How to save money on your mortgage

8 simple steps to save money on your home loan

Ioana

by Iona Bain | Independent Money Mentor

Founder of the Young Money Blog and author of Spare Change


Unless you’re planning on splashing out on a private island or have your eye on a rare and highly prized art collection, a mortgage is likely to be your biggest expense. It’s the monthly outgoing most likely to make you swoon and is a sizable chunk of your monthly outgoing.

Like a bad haircut, however, you’re not stuck with your mortgage deal for ever, you can just change it. One quick snip and it can start to look more attractive. Rather than stick with the same monthly payment you can decrease your bills and financial stresses with a simple change to your deal.

Follow these simple steps to see if you could pay less on your mortgage.

Step 1: Be prepared to switch

Mortgage deals are constantly changing and what seemed great when you first got it might not be suitable for you now. Look around for better deals and be prepared to change your mortgage provider. Whenever your current deal comes to an end or you hear about base rate changes by the Bank of England you should, at least, consider a change. It will almost certainly change how much you pay. Set a reminder on your calendar for three months before your current deal expires and start shopping around. But check whether your current mortgage provider will charge you any early repayment penalties.

Step 2: Check for fees

There is more to your total mortgage than a standard monthly payment. If you do find a new lender, check to see if they will pay for any additional costs such as valuation and transaction fees incurred in your re-mortgage.

Step 3: Negotiate terms

You’re special and your current mortgage lender knows that. Tell them that you’ve found a more attractive lender somewhere else and they might try and fight to keep you. That means offering you better terms to hang on to your business. All you need to do is decide whether to give them another chance.

Step 4: Get a revaluation

When looking for a new mortgage it is essential to have an up-to-date estimate of the value of your property. With that in hand you can calculate your loan to value (LTV) ratio. Divide your outstanding mortgage amount by your property’s current value and multiply by 100 to work out your LTV. Borrowers with a lower LTV potentially have access to more and, importantly, cheaper mortgages.

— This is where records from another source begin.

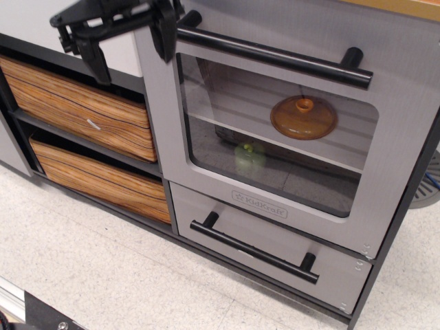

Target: Open oven

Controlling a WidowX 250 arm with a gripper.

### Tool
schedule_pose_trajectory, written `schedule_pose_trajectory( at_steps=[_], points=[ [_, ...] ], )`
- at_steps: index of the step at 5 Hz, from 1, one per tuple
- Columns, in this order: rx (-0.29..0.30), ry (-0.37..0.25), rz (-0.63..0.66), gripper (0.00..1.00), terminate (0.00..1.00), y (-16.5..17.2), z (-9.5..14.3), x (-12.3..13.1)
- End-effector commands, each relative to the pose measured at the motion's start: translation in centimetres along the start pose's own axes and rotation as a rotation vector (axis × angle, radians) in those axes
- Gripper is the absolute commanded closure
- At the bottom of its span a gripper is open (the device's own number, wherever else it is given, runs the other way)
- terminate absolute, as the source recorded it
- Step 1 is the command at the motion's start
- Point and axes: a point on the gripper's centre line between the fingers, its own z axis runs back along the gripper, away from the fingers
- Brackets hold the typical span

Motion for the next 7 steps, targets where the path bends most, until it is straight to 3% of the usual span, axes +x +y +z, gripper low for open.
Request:
schedule_pose_trajectory(
  at_steps=[1,3,5,6,7],
  points=[
    [-0.048,-0.069,0.255,0.00,0.00,0.0,1.8,3.7],
    [-0.153,-0.106,0.358,0.00,0.00,-1.4,1.0,5.1],
    [-0.195,-0.130,0.366,0.00,0.00,-2.3,-1.1,4.0],
    [-0.164,-0.101,0.295,0.00,0.00,-2.4,-2.5,1.8],
    [-0.190,-0.104,0.212,0.00,0.00,-2.0,-3.1,-0.8]
  ],
)
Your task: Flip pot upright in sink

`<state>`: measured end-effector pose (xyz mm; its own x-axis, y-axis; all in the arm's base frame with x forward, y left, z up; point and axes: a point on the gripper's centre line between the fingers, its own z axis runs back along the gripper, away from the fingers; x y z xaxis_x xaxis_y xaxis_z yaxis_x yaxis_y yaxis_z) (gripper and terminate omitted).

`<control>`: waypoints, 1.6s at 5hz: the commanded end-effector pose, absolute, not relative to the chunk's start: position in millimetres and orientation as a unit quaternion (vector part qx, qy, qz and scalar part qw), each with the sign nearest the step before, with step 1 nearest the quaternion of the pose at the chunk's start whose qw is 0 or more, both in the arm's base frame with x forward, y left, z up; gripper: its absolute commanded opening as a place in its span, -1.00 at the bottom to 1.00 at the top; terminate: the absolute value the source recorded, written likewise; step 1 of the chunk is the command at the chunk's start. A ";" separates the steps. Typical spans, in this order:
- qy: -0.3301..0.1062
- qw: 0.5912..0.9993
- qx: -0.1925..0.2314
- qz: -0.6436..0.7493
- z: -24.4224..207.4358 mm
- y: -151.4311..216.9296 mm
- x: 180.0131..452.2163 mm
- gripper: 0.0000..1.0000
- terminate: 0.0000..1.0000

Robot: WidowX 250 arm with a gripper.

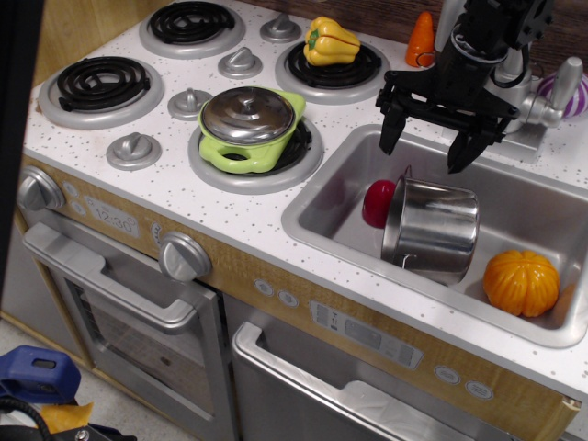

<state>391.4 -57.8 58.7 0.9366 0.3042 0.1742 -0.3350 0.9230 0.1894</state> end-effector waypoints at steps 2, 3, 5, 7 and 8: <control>-0.055 0.981 0.057 0.176 61.7 -53.3 395.1 1.00 -1.00; -0.042 0.981 0.003 0.188 65.7 -45.3 400.1 1.00 -1.00; -0.054 0.973 -0.073 0.213 49.0 -38.3 398.1 1.00 -1.00; -0.058 0.943 -0.195 0.264 21.9 -39.2 396.9 1.00 -1.00; -0.051 0.932 -0.234 0.271 16.5 -42.9 397.1 1.00 -1.00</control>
<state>392.4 -53.5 1.5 0.8348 0.5424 -0.0942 -0.5135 0.7054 -0.4886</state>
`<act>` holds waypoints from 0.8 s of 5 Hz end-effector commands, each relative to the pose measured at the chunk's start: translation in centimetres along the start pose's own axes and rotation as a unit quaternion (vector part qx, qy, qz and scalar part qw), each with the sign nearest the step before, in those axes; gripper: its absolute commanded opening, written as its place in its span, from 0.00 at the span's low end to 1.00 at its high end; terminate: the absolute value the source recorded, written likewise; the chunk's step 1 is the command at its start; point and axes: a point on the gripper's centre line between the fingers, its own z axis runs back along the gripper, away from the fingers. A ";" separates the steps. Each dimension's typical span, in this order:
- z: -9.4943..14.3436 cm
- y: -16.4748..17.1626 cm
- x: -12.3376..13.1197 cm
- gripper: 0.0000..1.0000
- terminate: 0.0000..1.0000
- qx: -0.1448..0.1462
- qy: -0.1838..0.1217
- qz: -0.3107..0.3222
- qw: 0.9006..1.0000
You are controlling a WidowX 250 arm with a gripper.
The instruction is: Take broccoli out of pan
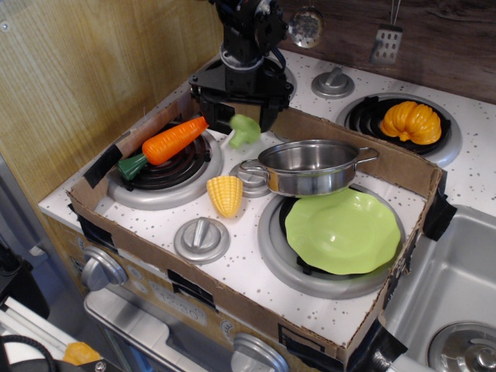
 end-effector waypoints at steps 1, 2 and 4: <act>4.8 -0.4 3.0 1.00 0.00 0.028 -0.026 -0.019 0.999; 7.6 -0.3 3.9 1.00 0.00 0.038 -0.017 -0.033 0.999; 9.9 -0.7 4.2 1.00 0.00 0.020 -0.018 -0.026 0.999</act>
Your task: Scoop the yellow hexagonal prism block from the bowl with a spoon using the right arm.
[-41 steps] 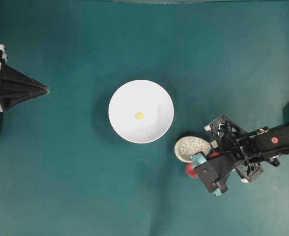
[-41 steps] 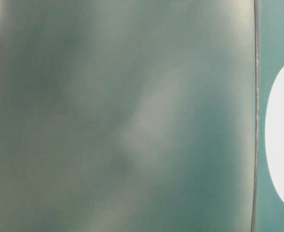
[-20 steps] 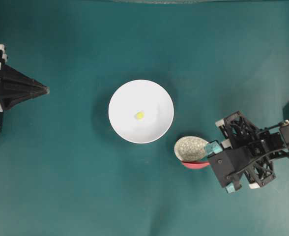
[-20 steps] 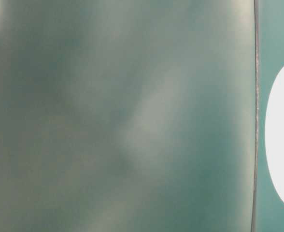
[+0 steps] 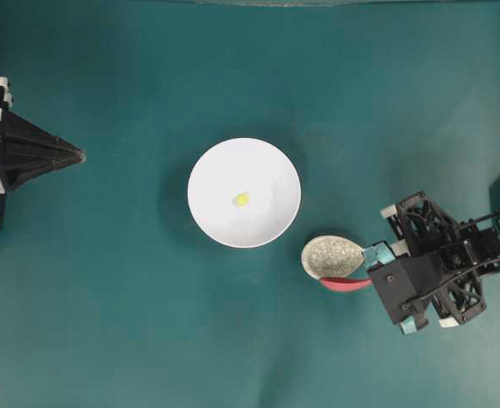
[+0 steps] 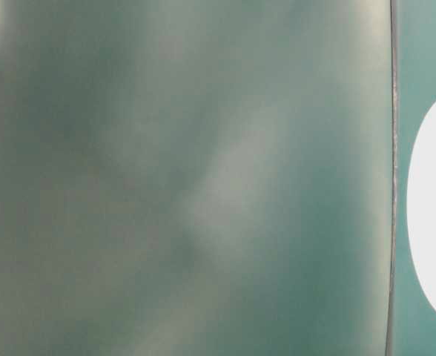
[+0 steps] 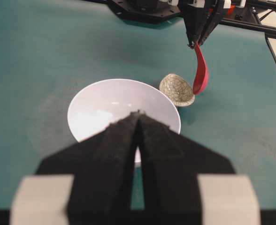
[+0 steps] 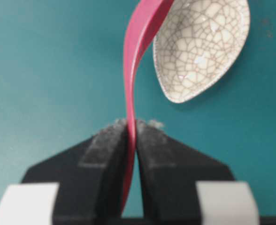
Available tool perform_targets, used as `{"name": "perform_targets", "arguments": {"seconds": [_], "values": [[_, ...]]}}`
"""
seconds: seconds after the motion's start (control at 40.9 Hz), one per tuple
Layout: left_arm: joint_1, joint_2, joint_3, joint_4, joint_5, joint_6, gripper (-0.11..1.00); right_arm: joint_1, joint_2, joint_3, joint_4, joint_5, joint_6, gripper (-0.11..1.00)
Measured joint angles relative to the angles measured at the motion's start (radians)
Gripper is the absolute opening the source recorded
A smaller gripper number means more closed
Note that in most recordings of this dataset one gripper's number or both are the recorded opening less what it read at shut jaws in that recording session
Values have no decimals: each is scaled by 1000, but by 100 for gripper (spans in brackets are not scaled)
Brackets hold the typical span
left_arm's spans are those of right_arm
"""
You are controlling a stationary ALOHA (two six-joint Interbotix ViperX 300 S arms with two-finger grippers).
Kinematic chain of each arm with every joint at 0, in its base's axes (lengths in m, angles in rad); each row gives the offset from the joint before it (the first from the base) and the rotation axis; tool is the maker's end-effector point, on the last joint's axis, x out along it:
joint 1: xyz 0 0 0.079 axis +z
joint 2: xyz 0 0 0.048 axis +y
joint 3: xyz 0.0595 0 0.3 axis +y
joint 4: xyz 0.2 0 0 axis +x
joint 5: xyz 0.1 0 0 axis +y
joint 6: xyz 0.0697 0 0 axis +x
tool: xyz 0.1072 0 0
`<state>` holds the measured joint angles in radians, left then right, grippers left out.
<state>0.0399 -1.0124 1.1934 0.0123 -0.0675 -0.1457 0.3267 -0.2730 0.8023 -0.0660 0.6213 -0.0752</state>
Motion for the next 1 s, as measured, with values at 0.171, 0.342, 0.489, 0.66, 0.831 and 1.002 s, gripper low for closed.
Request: {"name": "perform_targets", "arguments": {"seconds": [0.171,0.342,0.489,0.66,0.831,1.002], "values": [[0,0,0,2,0,-2,-1,-14,0,0,0,-2,2,13],[2,0,0,2,0,-3,-1,-48,-2,3,0,-5,2,13],[0,0,2,0,0,-3,-1,-61,0,8,-2,-15,3,13],[0,0,0,0,-2,-3,-1,-81,11,20,-2,-18,2,13],[0,0,2,2,0,-3,-1,-100,11,32,-2,-38,3,13],[0,0,0,0,0,-3,-1,-112,12,34,-2,-69,14,16]]}}
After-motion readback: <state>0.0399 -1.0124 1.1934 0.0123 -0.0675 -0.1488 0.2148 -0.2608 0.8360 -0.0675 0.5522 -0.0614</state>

There are lots of free online valuation tools you can use, such as Zoopla. You don’t need to pay for a valuation to get an idea of what your property is currently worth.

Step 5: Overpay if you can

If your lender offers you the chance to overpay without penalty, take it. The hundreds of pounds you spend now can decrease the length of your mortgage term – and therefore cost – in the long term. Certain lenders will automatically reduce your monthly payment if you choose to overpay. Make sure you request to have your mortgage term reduced instead for the biggest savings.

Step 6: Pay upfront fees straight away

Adding additional product fees to your mortgage repayments might seem like a no-brainer, but it will actually cost you more in the long run as you will be paying interest on them. Pay those upfront fees, upfront.

Step 7: Ask an expert

Using an independent mortgage adviser will help you figure out if re-mortgaging can save you money and how find a deal that best suits your needs. They may also find you a deal you’d struggle to access on your own. If you have become self-employed since taking on your mortgage, for example, you may be subject to stricter lending criteria and a broker can help find favourable rates and deals.

Step 8: Stick or twist

Changing your mortgage might not be right for you. If you only have a few years and a limited amount to repay, for example, it might end up costing more to switch when fees are taken into consideration. Check the Annual Percentage Rate of Charge (APRC), which incorporates fees and ask your current lender for a cost breakdown. Will the short, medium and long-term savings make it worth your while to dive into a whole new set of paperwork?

Follow these tips and you could be well on the way to saving enough for that private island you’ve been wanting. Or, at the very least, for a decent haircut.

Before making financial decisions always do research, or talk to a financial adviser. Views are those of our mentors and customers and do not constitute financial advice.